Showing that $\sqrt5$ is not in $\mathbb{Q}(\sqrt7)$ How can I prove that $\sqrt5$ is not in $\mathbb{Q}(\sqrt7)$ ?
I can only think of trying to write $\sqrt5 = a+b\sqrt7$ (where $a,b$ are in $\mathbb{Q}$), but I can't think of a good reason that shoes such $a$ and $b$ doesn't exist.
Any ideas ?
 A: Hint $\ $ Apply the following lemma, noting $\sqrt{5},\sqrt{7},\sqrt{35}$ all $\rm\not\in K = \mathbb Q$
LEMMA $\rm\ \ [K(\sqrt{a},\sqrt{b}) : K] = 4\ $ if  $\rm\ \sqrt{a},\ \sqrt{b},\ \sqrt{a\:b}\ $  all $\rm\not\in K\:$ and $\rm\: 2 \ne 0\:$ in $\rm\:K\:.$
Proof $\ \ $  Let  $\rm\ L = K(\sqrt{b})\:.\:$ $\rm\:  [L:K] = 2\:$ by  $\rm\:\sqrt{b}  \not\in K,\:$  so it suffices to show $\rm\: [L(\sqrt{a}):L] = 2\:.\:$ This fails only if  $\rm\:\sqrt{a} \in L = K(\sqrt{b})$ $\:\Rightarrow\:$ $\rm \sqrt{a}\ =\  r + s\ \sqrt{b}\ $  for $\rm\ r,s\in K,\:$ which is false, because squaring yields $\rm\:(1):\ \ a\ =\ r^2 + b\ s^2 + 2\:r\:s\  \sqrt{b}\:,\: $ which is contra to hypotheses as follows:  
$\rm\qquad\qquad rs \ne 0\ \ \Rightarrow\ \  \sqrt{b}\ \in\  K\ \ $ by solving $(1)$ for $\rm\sqrt{b}\:,\:$ using  $\rm\:2 \ne 0$  
$\rm\qquad\qquad\  s = 0\ \ \Rightarrow\ \  \ \sqrt{a}\ \in\  K\ \ $  via  $\rm\ \sqrt{a}\ =\  r + s\ \sqrt{b}\ =\ r \in K$ 
$\rm\qquad\qquad\  r = 0\ \ \Rightarrow\ \  \sqrt{a\:b}\in K\ \ $  via  $\rm\ \sqrt{a}\ =\ s\ \sqrt{b}\:,\: \ $times $\rm\:\sqrt{b}\quad\quad$ QED
See my post here for generalizations.
A: It suffices to find a field containing $\mathbb{Q}(\sqrt 7)$ in which $5$ is not a square. The field of $3$-adic numbers $\mathbb{Q}_3$ is such a field, since $7 \equiv1 \mod 3$ and thus $7$ is a square, but $5\equiv 2 \mod 3$ so $5$ is not a square. (For any odd prime $p$, an integer prime to $p$ is a square in $\mathbb{Q}_p$ if and only if it is a square modulo $p$.)

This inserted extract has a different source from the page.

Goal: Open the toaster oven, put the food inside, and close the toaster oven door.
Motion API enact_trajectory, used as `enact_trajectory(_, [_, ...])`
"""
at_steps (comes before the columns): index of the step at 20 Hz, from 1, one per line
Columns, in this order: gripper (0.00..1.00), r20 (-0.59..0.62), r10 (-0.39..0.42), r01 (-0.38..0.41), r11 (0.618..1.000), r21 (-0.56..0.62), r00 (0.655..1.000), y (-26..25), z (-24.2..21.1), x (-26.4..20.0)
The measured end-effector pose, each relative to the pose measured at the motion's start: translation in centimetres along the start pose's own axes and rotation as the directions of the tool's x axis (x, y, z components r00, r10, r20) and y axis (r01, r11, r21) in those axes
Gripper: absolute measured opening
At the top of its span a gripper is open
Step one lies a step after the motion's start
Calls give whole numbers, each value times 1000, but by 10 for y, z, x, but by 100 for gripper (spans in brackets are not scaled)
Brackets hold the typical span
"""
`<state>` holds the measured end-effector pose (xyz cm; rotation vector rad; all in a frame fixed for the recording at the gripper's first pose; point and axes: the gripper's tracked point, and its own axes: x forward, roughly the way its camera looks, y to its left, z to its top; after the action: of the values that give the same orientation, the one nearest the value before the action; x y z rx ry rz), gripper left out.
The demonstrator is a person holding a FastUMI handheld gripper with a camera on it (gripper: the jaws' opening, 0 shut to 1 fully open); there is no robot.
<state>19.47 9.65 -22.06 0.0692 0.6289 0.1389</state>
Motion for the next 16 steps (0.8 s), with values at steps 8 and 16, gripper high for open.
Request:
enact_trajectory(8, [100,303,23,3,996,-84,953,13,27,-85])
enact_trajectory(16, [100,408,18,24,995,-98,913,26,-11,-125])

http://en.wikipedia.org/wiki/P-adic_number
A: If $\sqrt{5}\in\mathbb{Q}(\sqrt{7})$, then there exist rationals $a$ and $b$ such that $(a+b\sqrt{7})^2 = 5$. But 
$$(a+b\sqrt{7})^2 = a^2 + 7b^2 + 2ab\sqrt{7} = 5$$
implies $ab=0$ (since $1,\sqrt{7}$ are linearly independent over $\mathbb{Q}$, since $7$ is not a square), which implies $5=a^2$ or $5=7b^2$, both of which are impossible with $a$ and $b$ rational.

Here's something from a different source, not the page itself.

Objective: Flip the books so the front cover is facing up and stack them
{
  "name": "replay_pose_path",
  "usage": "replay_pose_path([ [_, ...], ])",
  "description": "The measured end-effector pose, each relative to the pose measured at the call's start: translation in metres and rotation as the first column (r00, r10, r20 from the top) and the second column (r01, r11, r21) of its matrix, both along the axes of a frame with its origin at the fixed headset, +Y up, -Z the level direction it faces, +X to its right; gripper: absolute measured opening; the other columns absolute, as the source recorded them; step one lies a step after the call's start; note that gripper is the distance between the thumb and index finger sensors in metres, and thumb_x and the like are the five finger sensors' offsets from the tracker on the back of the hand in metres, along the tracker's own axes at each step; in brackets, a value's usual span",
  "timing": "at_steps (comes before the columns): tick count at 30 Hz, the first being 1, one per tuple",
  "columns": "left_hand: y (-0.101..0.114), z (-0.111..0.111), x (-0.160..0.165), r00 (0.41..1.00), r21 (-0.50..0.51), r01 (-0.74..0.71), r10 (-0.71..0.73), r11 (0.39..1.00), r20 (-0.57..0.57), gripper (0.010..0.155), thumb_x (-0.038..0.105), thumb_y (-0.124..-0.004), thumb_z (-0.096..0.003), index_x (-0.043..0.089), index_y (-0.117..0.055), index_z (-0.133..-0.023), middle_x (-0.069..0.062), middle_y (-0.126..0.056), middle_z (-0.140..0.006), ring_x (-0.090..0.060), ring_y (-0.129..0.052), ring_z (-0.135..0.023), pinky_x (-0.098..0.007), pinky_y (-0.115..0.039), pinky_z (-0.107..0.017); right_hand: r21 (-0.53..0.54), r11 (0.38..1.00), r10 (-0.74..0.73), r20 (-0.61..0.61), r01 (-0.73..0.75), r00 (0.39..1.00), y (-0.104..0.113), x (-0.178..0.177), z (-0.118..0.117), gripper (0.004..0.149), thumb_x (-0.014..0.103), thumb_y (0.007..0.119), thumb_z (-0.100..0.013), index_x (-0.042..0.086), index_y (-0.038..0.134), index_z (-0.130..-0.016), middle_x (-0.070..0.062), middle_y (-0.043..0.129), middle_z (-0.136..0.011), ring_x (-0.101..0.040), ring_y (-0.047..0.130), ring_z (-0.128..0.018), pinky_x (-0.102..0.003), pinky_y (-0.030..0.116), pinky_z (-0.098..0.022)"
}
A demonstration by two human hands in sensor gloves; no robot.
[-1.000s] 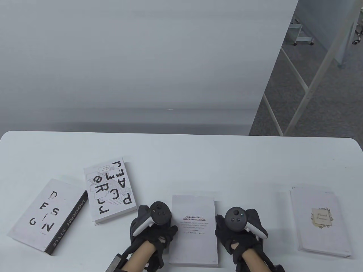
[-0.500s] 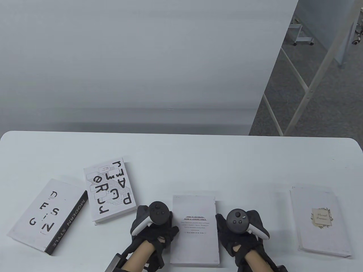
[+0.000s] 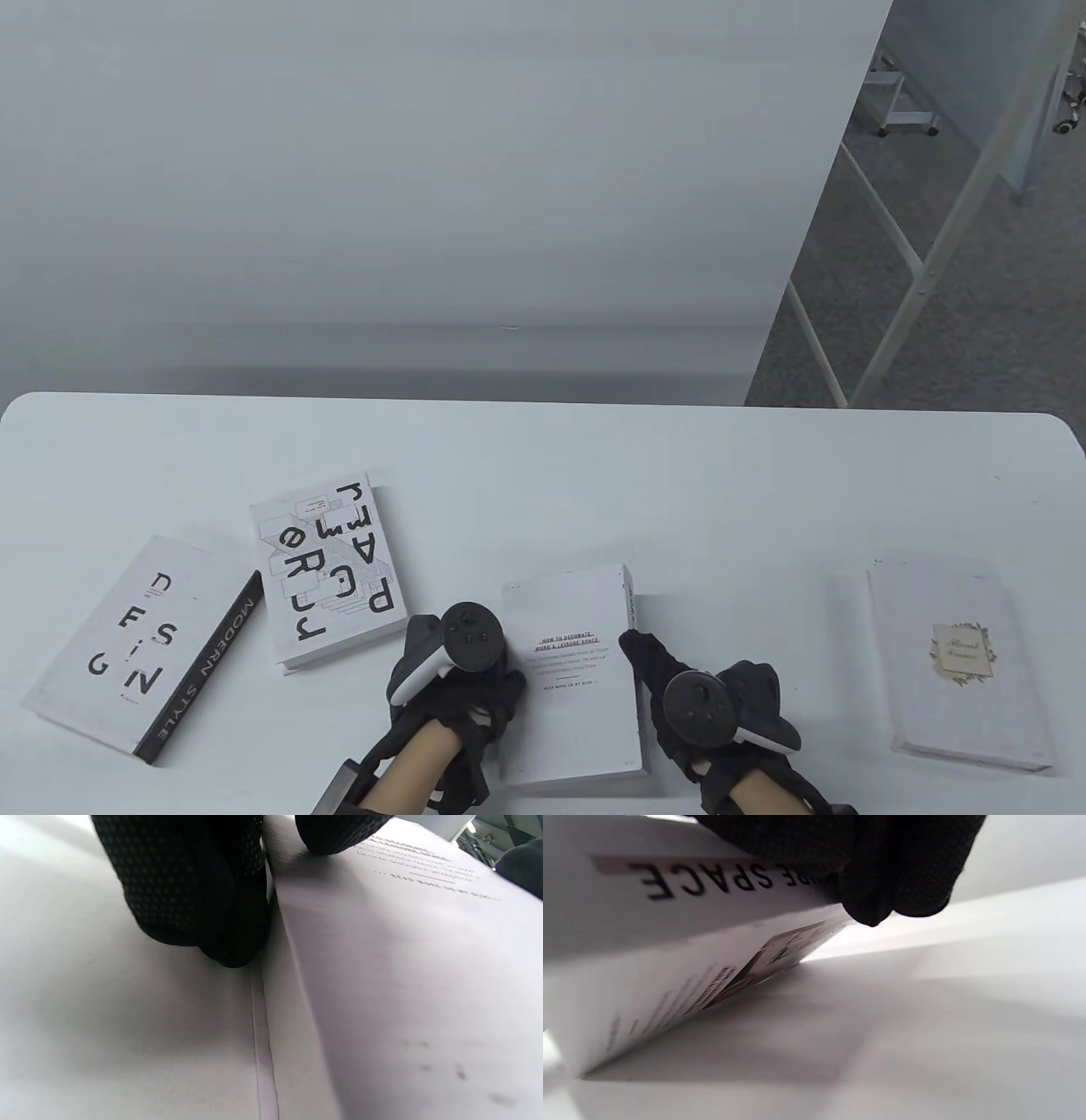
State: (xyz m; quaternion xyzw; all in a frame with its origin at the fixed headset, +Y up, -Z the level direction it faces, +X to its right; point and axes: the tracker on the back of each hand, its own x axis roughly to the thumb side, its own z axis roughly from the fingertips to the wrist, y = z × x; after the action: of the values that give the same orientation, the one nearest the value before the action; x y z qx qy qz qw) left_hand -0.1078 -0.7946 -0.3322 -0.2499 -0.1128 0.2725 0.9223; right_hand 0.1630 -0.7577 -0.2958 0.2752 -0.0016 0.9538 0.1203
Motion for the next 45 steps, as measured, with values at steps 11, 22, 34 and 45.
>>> replay_pose_path([
  [11,-0.001,-0.002,-0.006,1.000,-0.014,0.001,-0.001,1.000,-0.016,0.069,0.033,-0.058,-0.0521,-0.013,-0.038,-0.099,-0.026,-0.070,-0.091,-0.022,-0.105,-0.056,-0.028,-0.094,-0.035,0.135,0.991,0.035,-0.088,-0.023,0.995,0.004,-0.011,0.011,0.070,0.016,0.079,-0.049,0.030,0.038,-0.103,-0.024,0.052,-0.106,-0.039,0.074,-0.094,-0.051,0.073,-0.064],
  [22,0.000,-0.004,-0.006,0.999,-0.014,0.026,-0.025,1.000,0.042,0.067,0.033,-0.059,-0.0519,-0.010,-0.042,-0.100,-0.024,-0.072,-0.090,-0.022,-0.106,-0.052,-0.028,-0.094,-0.032,0.304,0.952,0.091,-0.156,-0.040,0.983,0.010,-0.024,0.026,0.071,0.032,0.085,-0.047,0.033,0.043,-0.104,-0.029,0.045,-0.109,-0.048,0.068,-0.095,-0.057,0.067,-0.066],
  [34,0.001,-0.004,-0.005,0.997,0.026,0.019,-0.021,0.999,0.074,0.069,0.038,-0.065,-0.0509,-0.010,-0.048,-0.098,-0.022,-0.079,-0.086,-0.022,-0.107,-0.051,-0.029,-0.095,-0.032,0.281,0.958,0.090,-0.120,-0.054,0.989,0.007,-0.016,0.020,0.075,0.034,0.088,-0.041,0.034,0.044,-0.102,-0.030,0.044,-0.108,-0.046,0.069,-0.094,-0.055,0.068,-0.065],
  [45,0.092,0.000,-0.044,0.946,0.438,0.312,-0.318,0.843,-0.063,0.086,0.056,-0.078,-0.0457,0.000,-0.050,-0.104,-0.021,-0.075,-0.094,-0.040,-0.097,-0.072,-0.048,-0.087,-0.047,0.223,0.972,-0.079,0.005,0.076,0.997,0.015,-0.004,0.010,0.070,0.035,0.086,-0.043,0.028,0.048,-0.101,-0.032,0.061,-0.101,-0.043,0.084,-0.085,-0.051,0.078,-0.058],
])
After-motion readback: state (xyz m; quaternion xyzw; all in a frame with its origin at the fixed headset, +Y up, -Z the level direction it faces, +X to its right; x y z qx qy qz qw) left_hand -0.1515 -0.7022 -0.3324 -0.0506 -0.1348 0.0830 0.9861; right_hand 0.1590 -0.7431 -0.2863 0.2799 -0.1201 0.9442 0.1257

(In fact, not only are they different, they are not even isomorphic)
More generally, if $p$ and $q$ are distinct squarefree integers different from $1$, then $\mathbb{Q}(\sqrt{p})\neq\mathbb{Q}(\sqrt{q})$, since 
$$(a+b\sqrt{q})^2 = a^2+qb^2 + 2ab\sqrt{q}=p$$
implies $ab=0$, hence $p=a^2$ or $p=qb^2$, and the fact that $p$ is squarefree yields a contradiction.
See also this previous answer covering the same ground, or Bill Dubuque's answer to the same question which shows that for rationals $d$ and $d'$, $\mathbb{Q}(\sqrt{d})=\mathbb{Q}(\sqrt{d'})$ if and only if $d/d'$ is a (rational) square.